### Exercise prompt
Where does the string "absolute" appear in the records? Copy every line that contains it.
[Records provided]
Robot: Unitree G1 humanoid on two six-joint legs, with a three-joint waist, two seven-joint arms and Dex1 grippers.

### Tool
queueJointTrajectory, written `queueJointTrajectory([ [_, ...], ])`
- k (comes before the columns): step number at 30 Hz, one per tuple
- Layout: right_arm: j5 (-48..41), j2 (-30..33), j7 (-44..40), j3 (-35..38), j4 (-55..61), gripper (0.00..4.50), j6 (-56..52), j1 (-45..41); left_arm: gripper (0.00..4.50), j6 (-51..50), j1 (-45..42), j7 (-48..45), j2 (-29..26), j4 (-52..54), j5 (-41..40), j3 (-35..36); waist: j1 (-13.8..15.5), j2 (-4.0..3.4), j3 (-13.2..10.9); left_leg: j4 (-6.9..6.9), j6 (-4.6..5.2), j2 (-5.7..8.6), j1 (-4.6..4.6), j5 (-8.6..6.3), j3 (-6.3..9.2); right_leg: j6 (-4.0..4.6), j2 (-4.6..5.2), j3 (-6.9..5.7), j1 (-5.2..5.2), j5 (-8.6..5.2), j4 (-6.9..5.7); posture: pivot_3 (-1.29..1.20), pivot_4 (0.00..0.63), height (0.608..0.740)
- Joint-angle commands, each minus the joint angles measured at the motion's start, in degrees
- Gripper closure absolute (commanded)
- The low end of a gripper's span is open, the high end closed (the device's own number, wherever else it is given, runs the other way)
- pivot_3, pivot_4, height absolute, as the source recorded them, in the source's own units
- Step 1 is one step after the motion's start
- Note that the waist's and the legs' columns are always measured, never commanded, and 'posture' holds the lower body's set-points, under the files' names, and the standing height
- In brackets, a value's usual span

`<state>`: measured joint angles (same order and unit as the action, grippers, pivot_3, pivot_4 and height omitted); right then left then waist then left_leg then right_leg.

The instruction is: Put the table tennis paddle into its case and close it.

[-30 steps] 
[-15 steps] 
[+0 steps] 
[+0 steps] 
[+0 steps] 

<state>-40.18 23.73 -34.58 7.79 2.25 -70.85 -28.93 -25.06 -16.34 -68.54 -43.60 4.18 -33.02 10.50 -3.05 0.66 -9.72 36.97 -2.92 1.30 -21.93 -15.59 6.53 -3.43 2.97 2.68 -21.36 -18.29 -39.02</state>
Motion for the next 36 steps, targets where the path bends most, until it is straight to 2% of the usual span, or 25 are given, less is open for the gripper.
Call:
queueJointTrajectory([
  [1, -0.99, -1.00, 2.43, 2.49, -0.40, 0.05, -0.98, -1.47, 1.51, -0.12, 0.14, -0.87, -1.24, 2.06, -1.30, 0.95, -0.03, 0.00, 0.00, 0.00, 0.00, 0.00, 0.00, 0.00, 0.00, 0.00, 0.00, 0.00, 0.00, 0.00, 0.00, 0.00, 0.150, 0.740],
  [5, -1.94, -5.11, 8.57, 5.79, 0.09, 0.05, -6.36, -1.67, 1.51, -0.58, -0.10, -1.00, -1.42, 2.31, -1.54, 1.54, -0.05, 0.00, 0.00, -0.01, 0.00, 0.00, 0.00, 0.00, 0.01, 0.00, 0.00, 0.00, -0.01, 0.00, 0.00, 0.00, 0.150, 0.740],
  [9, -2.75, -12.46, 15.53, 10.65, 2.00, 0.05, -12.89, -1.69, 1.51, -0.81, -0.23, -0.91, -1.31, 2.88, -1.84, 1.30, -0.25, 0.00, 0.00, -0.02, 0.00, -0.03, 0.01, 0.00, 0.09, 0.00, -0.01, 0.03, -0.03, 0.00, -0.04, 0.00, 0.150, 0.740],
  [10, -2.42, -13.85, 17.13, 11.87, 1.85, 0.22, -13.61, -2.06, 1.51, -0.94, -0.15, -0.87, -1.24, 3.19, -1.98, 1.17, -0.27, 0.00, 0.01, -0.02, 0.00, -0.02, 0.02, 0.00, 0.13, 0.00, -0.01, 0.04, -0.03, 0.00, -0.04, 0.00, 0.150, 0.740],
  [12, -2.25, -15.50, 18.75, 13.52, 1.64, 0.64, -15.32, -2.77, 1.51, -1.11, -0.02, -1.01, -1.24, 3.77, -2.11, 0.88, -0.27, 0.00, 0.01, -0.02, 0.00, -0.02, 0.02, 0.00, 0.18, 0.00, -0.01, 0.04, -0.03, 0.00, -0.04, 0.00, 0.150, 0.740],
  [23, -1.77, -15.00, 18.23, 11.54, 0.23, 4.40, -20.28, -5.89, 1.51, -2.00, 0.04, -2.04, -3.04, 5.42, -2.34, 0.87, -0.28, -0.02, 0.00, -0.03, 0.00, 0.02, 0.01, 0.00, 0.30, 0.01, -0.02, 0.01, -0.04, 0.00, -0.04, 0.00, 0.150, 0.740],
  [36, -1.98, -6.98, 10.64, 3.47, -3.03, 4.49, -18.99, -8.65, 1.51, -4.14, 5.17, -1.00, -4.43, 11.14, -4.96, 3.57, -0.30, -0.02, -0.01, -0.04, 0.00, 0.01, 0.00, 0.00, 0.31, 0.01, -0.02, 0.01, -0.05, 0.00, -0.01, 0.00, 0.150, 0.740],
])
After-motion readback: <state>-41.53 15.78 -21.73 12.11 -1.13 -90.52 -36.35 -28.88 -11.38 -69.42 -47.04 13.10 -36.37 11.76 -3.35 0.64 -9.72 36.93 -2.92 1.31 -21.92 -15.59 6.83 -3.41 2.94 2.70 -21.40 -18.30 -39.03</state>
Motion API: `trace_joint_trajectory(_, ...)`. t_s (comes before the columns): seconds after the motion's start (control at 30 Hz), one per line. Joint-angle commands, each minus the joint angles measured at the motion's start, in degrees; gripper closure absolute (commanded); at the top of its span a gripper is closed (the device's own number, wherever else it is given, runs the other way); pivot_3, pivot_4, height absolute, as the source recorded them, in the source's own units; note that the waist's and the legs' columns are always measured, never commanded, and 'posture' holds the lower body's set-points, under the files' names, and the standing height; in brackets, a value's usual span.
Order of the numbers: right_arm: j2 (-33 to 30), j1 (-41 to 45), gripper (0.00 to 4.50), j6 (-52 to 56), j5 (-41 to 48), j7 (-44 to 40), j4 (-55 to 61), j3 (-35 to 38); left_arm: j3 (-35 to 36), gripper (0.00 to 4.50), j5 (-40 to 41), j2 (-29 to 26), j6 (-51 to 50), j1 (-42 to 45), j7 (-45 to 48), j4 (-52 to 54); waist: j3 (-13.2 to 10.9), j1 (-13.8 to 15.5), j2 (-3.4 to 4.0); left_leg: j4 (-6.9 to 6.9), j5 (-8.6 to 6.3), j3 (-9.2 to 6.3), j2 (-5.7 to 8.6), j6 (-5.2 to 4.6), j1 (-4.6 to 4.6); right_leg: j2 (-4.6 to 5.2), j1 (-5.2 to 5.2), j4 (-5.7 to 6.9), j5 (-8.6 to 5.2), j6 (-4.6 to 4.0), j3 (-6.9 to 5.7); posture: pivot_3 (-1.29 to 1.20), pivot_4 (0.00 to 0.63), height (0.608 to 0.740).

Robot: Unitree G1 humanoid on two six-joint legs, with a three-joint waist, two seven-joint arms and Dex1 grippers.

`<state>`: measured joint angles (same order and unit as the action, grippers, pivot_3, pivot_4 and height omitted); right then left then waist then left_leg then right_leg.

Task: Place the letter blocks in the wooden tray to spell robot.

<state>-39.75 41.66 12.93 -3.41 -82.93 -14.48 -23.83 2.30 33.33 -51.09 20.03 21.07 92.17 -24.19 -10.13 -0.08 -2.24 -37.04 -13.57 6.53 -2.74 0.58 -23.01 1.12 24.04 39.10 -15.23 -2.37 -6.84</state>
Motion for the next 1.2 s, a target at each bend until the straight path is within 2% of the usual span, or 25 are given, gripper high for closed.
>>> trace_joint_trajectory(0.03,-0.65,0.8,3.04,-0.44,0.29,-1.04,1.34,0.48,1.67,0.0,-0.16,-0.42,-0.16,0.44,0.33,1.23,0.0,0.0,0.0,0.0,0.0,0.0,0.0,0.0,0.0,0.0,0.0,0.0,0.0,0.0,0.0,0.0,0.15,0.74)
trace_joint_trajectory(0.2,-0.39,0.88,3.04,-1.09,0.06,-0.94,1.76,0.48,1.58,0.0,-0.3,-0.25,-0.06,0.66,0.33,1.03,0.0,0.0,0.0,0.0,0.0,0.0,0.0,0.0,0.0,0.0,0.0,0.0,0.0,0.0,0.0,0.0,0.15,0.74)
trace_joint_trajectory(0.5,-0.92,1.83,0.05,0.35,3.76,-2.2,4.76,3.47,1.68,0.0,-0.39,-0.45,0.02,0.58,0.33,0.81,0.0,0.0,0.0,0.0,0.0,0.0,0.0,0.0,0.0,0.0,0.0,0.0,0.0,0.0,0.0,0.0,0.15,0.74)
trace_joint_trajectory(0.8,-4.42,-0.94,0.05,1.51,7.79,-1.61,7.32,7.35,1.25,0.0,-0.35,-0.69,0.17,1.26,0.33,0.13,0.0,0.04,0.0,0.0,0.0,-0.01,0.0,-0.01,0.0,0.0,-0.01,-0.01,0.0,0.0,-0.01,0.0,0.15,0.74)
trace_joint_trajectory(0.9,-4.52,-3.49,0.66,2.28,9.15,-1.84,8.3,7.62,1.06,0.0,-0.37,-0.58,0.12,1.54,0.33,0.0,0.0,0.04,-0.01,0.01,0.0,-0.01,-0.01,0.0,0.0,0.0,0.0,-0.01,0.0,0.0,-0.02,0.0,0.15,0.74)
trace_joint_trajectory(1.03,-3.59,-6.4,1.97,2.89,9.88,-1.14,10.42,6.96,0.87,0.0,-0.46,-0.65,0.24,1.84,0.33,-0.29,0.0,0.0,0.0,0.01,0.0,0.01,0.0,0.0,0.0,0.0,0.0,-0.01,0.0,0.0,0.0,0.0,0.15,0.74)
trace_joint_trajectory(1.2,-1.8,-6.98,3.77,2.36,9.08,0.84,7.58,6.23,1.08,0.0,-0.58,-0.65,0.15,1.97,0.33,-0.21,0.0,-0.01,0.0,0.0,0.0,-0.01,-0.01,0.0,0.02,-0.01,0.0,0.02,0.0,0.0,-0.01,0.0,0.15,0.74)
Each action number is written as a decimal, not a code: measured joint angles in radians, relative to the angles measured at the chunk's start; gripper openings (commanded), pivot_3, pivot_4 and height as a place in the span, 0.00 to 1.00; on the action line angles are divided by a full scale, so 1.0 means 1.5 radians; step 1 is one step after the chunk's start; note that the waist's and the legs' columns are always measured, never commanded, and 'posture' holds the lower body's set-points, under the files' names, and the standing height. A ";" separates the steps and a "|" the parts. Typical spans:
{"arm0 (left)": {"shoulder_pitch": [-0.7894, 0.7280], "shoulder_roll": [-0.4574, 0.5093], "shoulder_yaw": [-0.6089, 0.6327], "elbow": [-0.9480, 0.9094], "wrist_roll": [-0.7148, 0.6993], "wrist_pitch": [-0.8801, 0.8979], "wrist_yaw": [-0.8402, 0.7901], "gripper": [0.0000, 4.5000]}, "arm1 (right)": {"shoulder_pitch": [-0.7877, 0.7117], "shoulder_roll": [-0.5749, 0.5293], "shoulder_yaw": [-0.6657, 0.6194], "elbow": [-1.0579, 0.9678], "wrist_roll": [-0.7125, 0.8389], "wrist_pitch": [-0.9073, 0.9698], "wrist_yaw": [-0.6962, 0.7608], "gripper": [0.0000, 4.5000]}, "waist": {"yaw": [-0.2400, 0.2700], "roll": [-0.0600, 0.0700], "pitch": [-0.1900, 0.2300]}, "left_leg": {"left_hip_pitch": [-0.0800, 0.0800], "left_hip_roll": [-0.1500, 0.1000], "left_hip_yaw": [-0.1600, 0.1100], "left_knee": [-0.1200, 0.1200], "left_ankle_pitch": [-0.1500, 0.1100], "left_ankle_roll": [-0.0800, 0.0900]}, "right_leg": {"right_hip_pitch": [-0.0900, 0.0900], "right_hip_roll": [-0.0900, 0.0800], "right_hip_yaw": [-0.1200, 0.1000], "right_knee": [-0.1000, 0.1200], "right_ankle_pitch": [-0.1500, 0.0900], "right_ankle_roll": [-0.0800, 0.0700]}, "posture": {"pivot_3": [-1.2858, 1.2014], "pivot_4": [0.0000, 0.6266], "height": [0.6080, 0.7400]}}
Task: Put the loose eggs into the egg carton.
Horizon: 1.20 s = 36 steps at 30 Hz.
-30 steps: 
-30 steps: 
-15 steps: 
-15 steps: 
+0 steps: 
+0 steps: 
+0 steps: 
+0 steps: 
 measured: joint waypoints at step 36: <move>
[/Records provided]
### Reply to the task
- Gripper closure absolute (commanded)
- pivot_3, pivot_4, height absolute, as the source recorded them, in the source's own units
Motion API: `trace_joint_trajectory(_, ...)`. t_s (comes before the columns): seconds after the motion's start (control at 30 Hz), one per line. Joint-angle commands, each minus the joint angles measured at the motion's start, in degrees; gripper closure absolute (commanded); at the top of its span a gripper is closed (the device's own number, wherever else it is given, runs the other way); pivot_3, pivot_4, height absolute, as the source recorded them, in the source's own units; note that the waist's and the legs' columns are always measured, never commanded, and 'posture' holds the lower body's set-points, under the files' names, and the standing height; in brackets, a value's usual span.

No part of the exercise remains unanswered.